In October 2014, Kevin Feige took the stage at the El Captain Theater to discuss the plans for Phase Three in the Marvel Cinematic Universe. This included revealing a slew of release dates to attendees and the public that stretched into 2019. The slate of titles looks a bit different from what would come (no Inhumans anywhere in sight) but in hindsight it is shocking how many of those release dates did end up being home to some Marvel Studios project. Meanwhile, the majority of the shifts in dates were less to do with problems in a film’s production and more about accommodating Sony/Marvel titles starring Spider-Man and a sequel to Ant-Man.
But Delays Still Happen
An interesting exception to this that predated this El Captain event was Doctor Strange. Originally, this project was situated for a July 8, 2016 release. However, this date was delayed solely to ensure that Benedict Cumberbatch could star as the titular sorcerer despite his various commitments to other movies, TV shows, and plays. While the MCU prefers to keep its films on previously scheduled release dates whenever possible, Doctor Strange showed that it could still make exceptions if the occasion called for it. The same was true for Spider-Man: Homecoming, a movie whose addition to the slate of Phase Three titles necessitated the delay of features like Thor: Ragnarok and Black Panther.
For Phase Four, Marvel Studios has had to become significantly more flexible with its release dates, though that has nothing to do with the films themselves and all about COVID-19. This global pandemic shutting down movie theaters meant that Black Widow opened 14 months later than originally anticipated, while Thor: Love and Thunder went through a slew of release date adjustments before settling on a July 2022 launch. The constantly evolving nature of this pandemic and its impact on both movie theaters and the ability to shoot movies have ensured that Marvel Studios can no longer be as confident about release dates as it once was. What gets scheduled today is now more likely than ever to get scheduled tomorrow.
Blade’s postponement has more old-school reasoning behind its delay, with the departure of Bassam Tariq as the film’s director just two months before its initial release date being the reason it’s now going out 10 months later than originally anticipated. The reasoning behind this postponement is common for most films, but it is unexpected for a Marvel Cinematic Universe title. The loss of Edgar Wright didn’t cause Ant-Man to get postponed, but nearly a decade later, Tariq’s absence is inspiring a Blade delay.
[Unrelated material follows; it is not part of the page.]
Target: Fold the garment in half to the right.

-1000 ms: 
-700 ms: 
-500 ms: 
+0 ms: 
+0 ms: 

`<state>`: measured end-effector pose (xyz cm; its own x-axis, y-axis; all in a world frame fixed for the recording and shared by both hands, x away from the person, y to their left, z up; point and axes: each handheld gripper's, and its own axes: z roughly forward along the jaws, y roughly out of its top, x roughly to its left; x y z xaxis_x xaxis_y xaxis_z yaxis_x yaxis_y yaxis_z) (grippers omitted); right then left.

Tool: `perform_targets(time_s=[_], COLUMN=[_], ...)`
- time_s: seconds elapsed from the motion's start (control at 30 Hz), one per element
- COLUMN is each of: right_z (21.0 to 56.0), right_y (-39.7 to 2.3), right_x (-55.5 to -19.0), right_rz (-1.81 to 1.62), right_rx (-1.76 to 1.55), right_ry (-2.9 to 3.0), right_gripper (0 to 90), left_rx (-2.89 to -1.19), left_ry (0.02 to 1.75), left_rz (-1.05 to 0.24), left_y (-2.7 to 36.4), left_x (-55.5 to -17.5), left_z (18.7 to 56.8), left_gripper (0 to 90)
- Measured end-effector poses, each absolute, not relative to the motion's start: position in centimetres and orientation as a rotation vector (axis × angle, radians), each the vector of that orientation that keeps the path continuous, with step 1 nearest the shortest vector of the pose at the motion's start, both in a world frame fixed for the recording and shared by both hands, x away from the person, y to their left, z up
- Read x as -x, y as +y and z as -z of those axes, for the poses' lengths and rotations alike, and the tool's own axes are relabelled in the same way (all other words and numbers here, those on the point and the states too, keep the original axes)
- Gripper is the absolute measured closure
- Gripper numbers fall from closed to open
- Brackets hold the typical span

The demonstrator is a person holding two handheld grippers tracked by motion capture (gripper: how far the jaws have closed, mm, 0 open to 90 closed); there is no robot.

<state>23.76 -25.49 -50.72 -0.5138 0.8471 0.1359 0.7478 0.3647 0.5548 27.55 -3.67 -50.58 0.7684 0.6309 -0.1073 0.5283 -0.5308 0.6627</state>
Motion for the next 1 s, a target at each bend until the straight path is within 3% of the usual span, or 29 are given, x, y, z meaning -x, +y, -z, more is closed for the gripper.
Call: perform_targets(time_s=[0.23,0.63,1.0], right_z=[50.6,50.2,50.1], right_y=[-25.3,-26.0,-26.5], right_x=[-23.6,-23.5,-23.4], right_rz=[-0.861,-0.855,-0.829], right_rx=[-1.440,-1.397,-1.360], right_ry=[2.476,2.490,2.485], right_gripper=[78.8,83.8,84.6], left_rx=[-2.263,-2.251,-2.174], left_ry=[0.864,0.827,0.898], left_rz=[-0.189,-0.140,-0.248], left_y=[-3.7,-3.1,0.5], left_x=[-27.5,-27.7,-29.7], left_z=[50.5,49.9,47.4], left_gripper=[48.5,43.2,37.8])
This could be seen as a byproduct of more recent Marvel Studios projects (like Werewolf by Night and Eternals) being more standalone projects than Phase One features such as Thor (which ground its plot to a halt to debut Hawkeye).
With these productions now existing more and more as independent productions (albeit ones that can still cross over with ease), it’s less imperative that they all come out in a certain order lest they ruin a larger narrative tapestry. The timing of this development is quite perfect considering how the residual effects of the COVID-19 pandemic have made release dates for all movies, big and small, more flexible than ever. The history of Marvel Studios is not one rife with instances of constant delays of big movies. However, there have been noticeable instances of the Marvel Cinematic Universe managing to change its schedule of releases without throwing an entire ecosystem of pop culture into a tizzy. Delaying Blade almost a whole year isn’t the rule for how Marvel Studios handles release dates, but it’s also not quite a rare exception either.